At issue in Travel Sentry were U.S. Patent Nos. 7,021,537 (the ’537 patent) and 7,036,728 (the ’728 patent). The claims of the ’537 and ’728 patents are directed to methods for improving airline luggage inspection by use of dual-access locks. The basic idea is that each piece of luggage can be unlocked by both a customer’s personalized key and the Transportation Security Administration’s (TSA’s) master key. This allows travelers to lock a checked bag while also allowing the TSA to open, search and relock the bag as necessary.

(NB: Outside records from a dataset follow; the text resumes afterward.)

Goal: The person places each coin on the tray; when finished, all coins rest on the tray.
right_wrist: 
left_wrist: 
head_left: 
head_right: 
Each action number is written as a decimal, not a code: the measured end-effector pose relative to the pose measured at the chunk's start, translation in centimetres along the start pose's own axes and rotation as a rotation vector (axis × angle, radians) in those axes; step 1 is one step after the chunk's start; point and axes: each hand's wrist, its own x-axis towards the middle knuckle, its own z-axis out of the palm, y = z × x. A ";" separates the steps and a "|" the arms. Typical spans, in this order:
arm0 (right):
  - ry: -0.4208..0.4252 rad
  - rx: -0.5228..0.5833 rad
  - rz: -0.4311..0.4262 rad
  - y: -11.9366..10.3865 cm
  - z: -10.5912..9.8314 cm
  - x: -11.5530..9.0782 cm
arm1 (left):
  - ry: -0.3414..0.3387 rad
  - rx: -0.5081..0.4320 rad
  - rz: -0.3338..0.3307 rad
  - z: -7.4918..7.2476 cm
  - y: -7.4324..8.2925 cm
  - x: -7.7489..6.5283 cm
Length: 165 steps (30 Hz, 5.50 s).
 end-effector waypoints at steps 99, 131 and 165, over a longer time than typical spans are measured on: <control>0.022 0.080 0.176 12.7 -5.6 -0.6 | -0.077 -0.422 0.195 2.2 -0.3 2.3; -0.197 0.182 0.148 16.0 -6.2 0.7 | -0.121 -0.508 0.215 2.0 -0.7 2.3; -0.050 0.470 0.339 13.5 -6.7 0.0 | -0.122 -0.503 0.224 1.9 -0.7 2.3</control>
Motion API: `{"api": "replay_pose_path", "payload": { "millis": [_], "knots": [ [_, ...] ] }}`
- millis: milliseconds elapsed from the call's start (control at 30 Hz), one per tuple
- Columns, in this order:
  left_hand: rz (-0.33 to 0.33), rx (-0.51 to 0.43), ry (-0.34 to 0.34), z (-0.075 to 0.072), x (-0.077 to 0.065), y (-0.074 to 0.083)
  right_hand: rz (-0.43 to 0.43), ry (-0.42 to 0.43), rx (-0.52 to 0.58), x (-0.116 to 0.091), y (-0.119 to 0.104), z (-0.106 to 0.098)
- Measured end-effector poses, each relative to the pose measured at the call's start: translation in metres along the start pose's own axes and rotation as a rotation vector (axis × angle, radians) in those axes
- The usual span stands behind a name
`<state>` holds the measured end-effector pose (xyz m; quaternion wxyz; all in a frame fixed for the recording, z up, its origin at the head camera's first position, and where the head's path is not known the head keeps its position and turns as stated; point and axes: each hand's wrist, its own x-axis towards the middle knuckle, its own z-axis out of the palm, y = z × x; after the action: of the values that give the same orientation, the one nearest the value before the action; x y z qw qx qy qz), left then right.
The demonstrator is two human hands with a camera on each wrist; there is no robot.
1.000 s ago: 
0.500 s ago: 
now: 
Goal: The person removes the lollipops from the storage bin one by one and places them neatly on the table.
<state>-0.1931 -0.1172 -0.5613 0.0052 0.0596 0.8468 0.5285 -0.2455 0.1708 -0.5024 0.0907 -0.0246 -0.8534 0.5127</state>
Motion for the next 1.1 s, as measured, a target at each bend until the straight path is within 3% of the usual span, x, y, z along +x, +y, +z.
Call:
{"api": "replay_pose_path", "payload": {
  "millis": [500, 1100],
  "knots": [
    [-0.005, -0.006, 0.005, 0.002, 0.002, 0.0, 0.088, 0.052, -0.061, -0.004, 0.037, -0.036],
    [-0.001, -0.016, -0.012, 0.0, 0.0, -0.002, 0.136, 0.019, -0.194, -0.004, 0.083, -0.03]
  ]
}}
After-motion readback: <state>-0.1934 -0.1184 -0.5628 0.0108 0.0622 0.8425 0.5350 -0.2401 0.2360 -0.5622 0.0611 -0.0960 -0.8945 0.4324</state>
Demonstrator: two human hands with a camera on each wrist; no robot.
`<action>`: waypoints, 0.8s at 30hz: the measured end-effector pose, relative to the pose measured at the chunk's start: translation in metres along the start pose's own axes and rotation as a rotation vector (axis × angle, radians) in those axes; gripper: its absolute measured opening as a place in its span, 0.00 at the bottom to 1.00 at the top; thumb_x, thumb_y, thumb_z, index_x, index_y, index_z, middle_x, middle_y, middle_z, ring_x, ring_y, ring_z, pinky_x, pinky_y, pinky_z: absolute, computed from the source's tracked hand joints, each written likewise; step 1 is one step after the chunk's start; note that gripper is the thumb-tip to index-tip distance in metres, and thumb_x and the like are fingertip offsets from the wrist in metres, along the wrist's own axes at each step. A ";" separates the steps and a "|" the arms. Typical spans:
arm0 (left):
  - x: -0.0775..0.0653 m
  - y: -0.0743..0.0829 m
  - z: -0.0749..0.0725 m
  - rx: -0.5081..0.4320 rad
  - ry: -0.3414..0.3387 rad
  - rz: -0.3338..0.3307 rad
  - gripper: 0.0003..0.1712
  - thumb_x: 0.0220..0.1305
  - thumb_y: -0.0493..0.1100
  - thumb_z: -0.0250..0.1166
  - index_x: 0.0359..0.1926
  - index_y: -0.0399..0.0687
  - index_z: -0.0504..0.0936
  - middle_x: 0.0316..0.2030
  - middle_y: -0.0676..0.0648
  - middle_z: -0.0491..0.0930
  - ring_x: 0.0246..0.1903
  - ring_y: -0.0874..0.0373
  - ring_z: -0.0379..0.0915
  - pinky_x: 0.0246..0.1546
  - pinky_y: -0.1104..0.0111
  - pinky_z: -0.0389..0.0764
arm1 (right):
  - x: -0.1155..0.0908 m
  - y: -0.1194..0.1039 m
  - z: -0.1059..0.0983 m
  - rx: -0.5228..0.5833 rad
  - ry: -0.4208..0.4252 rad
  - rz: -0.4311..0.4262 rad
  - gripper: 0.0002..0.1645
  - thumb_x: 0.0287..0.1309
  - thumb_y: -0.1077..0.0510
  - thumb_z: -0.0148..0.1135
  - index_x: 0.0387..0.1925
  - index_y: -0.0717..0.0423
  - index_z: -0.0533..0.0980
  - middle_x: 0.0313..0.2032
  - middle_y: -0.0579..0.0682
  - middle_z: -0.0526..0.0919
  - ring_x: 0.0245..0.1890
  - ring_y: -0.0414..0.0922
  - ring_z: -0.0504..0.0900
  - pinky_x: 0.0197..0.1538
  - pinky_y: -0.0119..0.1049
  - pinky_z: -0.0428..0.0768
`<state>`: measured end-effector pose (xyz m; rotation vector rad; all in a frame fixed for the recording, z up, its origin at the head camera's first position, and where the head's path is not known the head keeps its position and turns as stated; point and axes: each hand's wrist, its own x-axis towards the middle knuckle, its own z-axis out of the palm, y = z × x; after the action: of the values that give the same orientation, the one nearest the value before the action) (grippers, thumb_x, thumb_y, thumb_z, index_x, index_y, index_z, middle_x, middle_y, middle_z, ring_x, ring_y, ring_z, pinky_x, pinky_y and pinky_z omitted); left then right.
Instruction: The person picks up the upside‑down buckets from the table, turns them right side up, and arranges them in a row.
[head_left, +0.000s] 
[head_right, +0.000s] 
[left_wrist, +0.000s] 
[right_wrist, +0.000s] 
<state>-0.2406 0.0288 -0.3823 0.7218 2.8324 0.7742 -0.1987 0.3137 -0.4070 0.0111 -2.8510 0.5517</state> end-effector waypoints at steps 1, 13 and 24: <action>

Claim 1 of the ’537 patent is representative, and includes the following steps:
- Providing customers with a dual-access lock having special identifying features.
- Marketing the dual-access lock in a manner that indicates that luggage utilizing the lock will be subjected to a special screening procedure by the luggage-screening entity (e.g., the TSA).
- The special identifying features of the dual-access lock signaling to the luggage-screening entity that the lock should be opened using a master key.
- The luggage-screening entity, acting pursuant to a prior agreement, identifying the dual-access locks via the special identifying features and using a master key to unlock the lock. at 4-5.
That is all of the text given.